# NDArray: A NDim, Compressed Data Container

NDArray objects let users perform different operations with  arrays like setting, copying or slicing them. In this section, we are going to see how to create and manipulate these NDArray arrays, which possess metadata and data. The data is *chunked* and *compressed*; the metadata gives information about the data itself, as well as the chunking and compression. Chunking and compression are features which make NDArray arrays very efficient for working with large data.

In [None]:
import numpy as np
import blosc2

## Creating an array
Let's start by creating a 2D array with 100M elements filled with ``arange``. We can then print out the metadata, which contains information about: the array data (such as ``shape`` and ``dtype``); and how the data is compressed and stored, such as chunk- and block-shapes (``chunks`` and ``blocks``) and compression params (``CParams``). See [here](https://www.blosc.org/python-blosc2/getting_started/overview.html) for an explanation of chunking and blocking.



In [None]:
shape = (10_000, 10_000)
array = blosc2.arange(np.prod(shape), shape=shape)
print(array.info)

The ``cratio`` parameter tells us how effective the compression is, since it gives the ratio between the number of bytes required to store the array in uncompressed and compressed form. Here we require almost 500x less space for the compressed array!

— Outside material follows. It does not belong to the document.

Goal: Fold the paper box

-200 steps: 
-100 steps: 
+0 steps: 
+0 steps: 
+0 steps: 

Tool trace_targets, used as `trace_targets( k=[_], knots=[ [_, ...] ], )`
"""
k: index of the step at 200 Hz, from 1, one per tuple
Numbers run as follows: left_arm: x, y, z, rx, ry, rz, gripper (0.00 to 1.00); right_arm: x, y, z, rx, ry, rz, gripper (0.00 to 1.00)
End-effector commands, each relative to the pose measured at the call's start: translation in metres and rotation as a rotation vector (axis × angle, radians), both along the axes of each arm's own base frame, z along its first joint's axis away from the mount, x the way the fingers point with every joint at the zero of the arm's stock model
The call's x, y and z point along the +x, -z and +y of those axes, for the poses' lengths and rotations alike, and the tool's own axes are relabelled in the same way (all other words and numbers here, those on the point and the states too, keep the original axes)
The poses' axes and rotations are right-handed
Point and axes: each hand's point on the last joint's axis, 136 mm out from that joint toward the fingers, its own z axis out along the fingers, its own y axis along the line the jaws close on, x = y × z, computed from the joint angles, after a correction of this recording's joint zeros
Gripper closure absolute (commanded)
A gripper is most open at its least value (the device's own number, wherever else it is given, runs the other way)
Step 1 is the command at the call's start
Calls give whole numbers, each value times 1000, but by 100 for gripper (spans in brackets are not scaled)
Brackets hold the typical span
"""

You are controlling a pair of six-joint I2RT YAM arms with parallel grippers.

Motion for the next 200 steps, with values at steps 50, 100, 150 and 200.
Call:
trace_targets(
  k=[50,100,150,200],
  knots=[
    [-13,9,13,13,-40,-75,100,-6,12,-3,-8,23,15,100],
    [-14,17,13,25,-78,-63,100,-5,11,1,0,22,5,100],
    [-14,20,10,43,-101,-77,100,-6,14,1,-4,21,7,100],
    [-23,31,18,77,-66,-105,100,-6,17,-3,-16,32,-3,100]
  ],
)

Note that all the compression and decompression parameters are set to the default, and ``chunks`` and ``blocks`` have been selected automatically - playing around with them will affect the ``cratio`` (as well as compression and decompression speed).

We can also create an NDArray by compressing a NumPy array:

In [None]:
nparray = np.linspace(0, 100, np.prod(shape), dtype=np.float64).reshape(shape)
b2array = blosc2.asarray(nparray)
print(b2array.info)

or an iterator:

In [None]:
N = 1000_000
rng = np.random.default_rng()
it = ((-x + 1, x - 2, rng.normal()) for x in range(N))
sa = blosc2.fromiter(it, dtype="i4,f4,f8", shape=(N,))
print(sa.info)
print(f"first 3 rows of sa: {sa[:3]}")

**Exercise:** Create a 2D NDArray with shape (1000, 10_000) and filled with sequential integers using the `range` iterator. Then use `blosc2.arange` to create the same array, and check that the two arrays are equal.  Use `%time` magick tool to time the two operations.  What do you notice about the time taken?  Why do you think this is happening?

In [None]:
# Code your solution here


## Reading and modifying data
NDArray arrays cannot be read directly, since they are compressed, and so must be decompressed first (to NumPy arrays, which are stored in memory). This can be done for the full array using the ``[:]`` operator, which returns a NumPy array.

In [None]:
temp = array[:]  # This will decompress the full array
type(temp)


However it is often not necessary (or desirable) to load the whole array into memory. We can easily read just small parts of NDArray arrays to a NumPy array, quickly, via standard indexing routines.

In [None]:
res1 = array[0]  # get first element
res2 = array[6:10]  # get slice
print(f"Got one element (of shape {res1.shape}) and slice of shape {res2.shape}.")
print(res1)
print(res2)

We can modify the data in the array using standard NumPy indexing too, using either NumPy or NDArray arrays as the data source.  For example, we can set the first row to zeros (using an NDArray array) and the first column to ones (using a NumPy array)

In [None]:
array[0, :] = blosc2.zeros(10000, dtype=array.dtype)
array[:, 0] = np.ones(10000, dtype=array.dtype)
print(array)

Note that ``array`` is still an NDArray array. Let's check that the entries were correctly modified.

In [None]:
print(array[0, 0])
print(array[0, :])
print(array[:, 0])

## Enlarging the array
Existing arrays can be enlarged. This is one operation that is greatly enhanced by the chunking procedure implemented in NDArray arrays.

In [None]:
%time array.resize((10_001, 10_000))
print(array.shape)
array[10_000, :] = 1
array[10_000, :]

In [None]:
%time nparray2 = np.resize(nparray, (10_001, 10_001))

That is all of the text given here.